Figure \(\PageIndex{1}\): Graph of two lines, origin O, with grid. Horizontal axis, x, scale negative 10 to 10, by 2’s. Vertical axis, y, scale negative 30 to 30, by 10’s. One line is labeled as y equals 5 x. Another line is labeled as 2 x minus y equals 9. The lines intersect at negative 3 comma negative 15.

Sure enough! They intersect at \((-3,-15)\).

We didn't know it at the time, but we were actually using substitution in the last lesson as well. In that lesson, we looked at the system

\[\left\{\begin{array}{l}{y=2x+6}\\{y=-3x-4}\end{array}\right.\nonumber\]

and we substituted \(2x+6\) for \(y\) into the second equation to get \(2x+6=-3x-4\). Go back and check for yourself!

Glossary Entries

Definition: System of Equations

A system of equations is a set of two or more equations. Each equation contains two or more variables. We want to find values for the variables that make all the equations true.

These equations make up a system of equations:

\[\left\{\begin{array}{l}{x+y=-2}\\{x-y=12}\end{array}\right.\nonumber\]

The solution to this system is \(x=5\) and \(y=-7\) because when these values are substituted for \(x\) and \(y\), each equation is true: \(5+(-7)=-2\) and \(5-(-7)=12\).

Practice

Exercise \(\PageIndex{4}\)

Solve:

\[\left\{\begin{array}{l}{y=6x}\\{4x+y=7}\end{array}\right.\nonumber\]

Exercise \(\PageIndex{5}\)

Solve:

\[\left\{\begin{array}{l}{y=3x}\\{x=-2y+70}\end{array}\right.\nonumber\]

Exercise \(\PageIndex{6}\)

\(y=-1.5x+6\)
\(y=-1.5x\)
\(2y=-3x+6\)
\(2y+3x=6\)
\(y=-2x+3\)

Exercise \(\PageIndex{7}\)

The system \(x=6y=4\), \(3x-18y=4\) has no solution.

Change one constant or coefficient to make a new system with one solution.
Change one constant or coefficient to make a new system with an infinite number of solutions.

Exercise \(\PageIndex{8}\)

Match each graph to its equation.

Figure \(\PageIndex{2}\): Four graphs, each with a line in the x y plane.
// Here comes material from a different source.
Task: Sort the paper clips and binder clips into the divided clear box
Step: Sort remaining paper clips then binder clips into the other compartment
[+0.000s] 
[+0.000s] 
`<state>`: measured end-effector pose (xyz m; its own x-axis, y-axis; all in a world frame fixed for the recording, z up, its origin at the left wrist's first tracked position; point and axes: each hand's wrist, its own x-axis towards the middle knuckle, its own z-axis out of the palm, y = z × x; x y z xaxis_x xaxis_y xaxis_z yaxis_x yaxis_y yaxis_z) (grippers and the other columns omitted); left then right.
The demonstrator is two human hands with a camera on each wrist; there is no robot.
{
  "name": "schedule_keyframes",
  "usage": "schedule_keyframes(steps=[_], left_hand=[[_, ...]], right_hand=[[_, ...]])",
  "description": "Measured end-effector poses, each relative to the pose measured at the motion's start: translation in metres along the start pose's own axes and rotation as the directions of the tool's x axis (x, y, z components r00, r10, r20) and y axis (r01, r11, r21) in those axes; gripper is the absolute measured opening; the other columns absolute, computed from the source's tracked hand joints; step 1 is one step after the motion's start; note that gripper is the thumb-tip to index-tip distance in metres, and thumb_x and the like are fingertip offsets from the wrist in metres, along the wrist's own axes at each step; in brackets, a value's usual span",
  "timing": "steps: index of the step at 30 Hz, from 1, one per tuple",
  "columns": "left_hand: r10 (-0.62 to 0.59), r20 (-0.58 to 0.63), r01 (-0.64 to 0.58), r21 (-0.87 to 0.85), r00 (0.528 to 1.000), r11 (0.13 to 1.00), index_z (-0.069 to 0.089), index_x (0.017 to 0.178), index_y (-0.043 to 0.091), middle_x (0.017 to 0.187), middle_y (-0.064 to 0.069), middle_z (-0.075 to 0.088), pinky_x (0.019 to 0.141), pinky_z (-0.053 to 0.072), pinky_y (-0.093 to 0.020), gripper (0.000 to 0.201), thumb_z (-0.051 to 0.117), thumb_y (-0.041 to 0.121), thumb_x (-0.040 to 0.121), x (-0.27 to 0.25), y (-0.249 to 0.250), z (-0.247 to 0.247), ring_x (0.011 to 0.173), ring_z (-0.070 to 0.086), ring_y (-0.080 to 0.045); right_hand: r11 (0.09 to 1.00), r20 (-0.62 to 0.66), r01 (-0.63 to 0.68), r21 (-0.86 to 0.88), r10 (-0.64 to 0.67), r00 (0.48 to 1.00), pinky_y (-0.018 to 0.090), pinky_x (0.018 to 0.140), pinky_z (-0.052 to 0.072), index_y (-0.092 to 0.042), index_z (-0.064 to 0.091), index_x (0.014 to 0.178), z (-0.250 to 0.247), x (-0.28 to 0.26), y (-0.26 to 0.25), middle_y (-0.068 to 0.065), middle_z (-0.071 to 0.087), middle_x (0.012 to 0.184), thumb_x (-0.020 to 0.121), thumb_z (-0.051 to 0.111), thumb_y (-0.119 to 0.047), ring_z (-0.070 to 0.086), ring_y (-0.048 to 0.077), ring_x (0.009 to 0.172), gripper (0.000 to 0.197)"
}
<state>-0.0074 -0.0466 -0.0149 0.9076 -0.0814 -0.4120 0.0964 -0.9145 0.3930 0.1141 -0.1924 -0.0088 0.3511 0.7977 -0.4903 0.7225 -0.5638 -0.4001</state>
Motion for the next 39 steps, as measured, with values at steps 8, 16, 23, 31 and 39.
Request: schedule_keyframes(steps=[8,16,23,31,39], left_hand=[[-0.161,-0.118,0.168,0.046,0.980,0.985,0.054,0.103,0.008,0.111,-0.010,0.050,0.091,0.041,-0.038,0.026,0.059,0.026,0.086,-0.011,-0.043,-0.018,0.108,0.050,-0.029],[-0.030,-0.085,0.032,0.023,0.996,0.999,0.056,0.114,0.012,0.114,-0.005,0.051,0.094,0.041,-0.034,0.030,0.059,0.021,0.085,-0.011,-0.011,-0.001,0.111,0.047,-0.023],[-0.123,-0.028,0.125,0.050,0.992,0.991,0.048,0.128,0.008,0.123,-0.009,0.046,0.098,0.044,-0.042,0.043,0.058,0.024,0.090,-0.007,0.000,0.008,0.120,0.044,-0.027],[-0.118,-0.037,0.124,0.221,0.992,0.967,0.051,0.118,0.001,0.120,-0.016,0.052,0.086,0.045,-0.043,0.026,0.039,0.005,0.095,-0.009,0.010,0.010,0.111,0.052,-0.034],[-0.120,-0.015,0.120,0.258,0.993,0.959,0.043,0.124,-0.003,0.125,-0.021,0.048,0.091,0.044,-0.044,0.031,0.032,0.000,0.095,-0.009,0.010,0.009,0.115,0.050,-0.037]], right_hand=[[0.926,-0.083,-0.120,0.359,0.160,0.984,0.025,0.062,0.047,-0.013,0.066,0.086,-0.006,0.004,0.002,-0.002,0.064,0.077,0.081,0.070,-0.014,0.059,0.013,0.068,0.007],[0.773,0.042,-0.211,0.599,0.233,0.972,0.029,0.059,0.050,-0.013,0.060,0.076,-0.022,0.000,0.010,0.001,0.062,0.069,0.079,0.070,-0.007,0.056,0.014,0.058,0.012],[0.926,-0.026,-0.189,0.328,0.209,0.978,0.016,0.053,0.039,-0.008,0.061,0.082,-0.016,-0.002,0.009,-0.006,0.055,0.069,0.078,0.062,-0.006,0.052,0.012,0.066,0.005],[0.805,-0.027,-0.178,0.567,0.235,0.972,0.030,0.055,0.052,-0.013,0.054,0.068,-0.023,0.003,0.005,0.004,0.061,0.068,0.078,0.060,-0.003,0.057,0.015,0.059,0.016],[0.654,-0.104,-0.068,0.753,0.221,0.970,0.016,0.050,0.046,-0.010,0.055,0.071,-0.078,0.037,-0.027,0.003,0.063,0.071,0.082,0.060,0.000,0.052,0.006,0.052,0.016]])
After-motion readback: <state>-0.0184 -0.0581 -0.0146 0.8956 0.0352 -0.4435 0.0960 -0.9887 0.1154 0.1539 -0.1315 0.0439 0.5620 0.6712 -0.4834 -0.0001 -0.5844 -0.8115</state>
Graph A. The line crosses the y axis at 3 and passes through the point negative 1 comma 1. Graph B. The line crosses the y axis at negative 3 and passes through the point 1 comma negative 1. Graph C. The line crosses the y axis at 3 and passes through the point 1 comma 1. Graph D. The line crosses the y axis at negative 3 and passes through the point negative 1 comma negative 1.

\(y=2x+3\)
\(y=-2x+3\)
\(y=2x-3\)
\(y=-2x-3\)

(From Unit 3.3.3)

Exercise \(\PageIndex{9}\)

Here are two points: \((-3,4)\), \((1,7)\). What is the slope of the line between them?

\(\frac{4}{3}\)
\(\frac{3}{4}\)
\(\frac{1}{6}\)
\(\frac{2}{3}\)

(From Unit 3.3.2)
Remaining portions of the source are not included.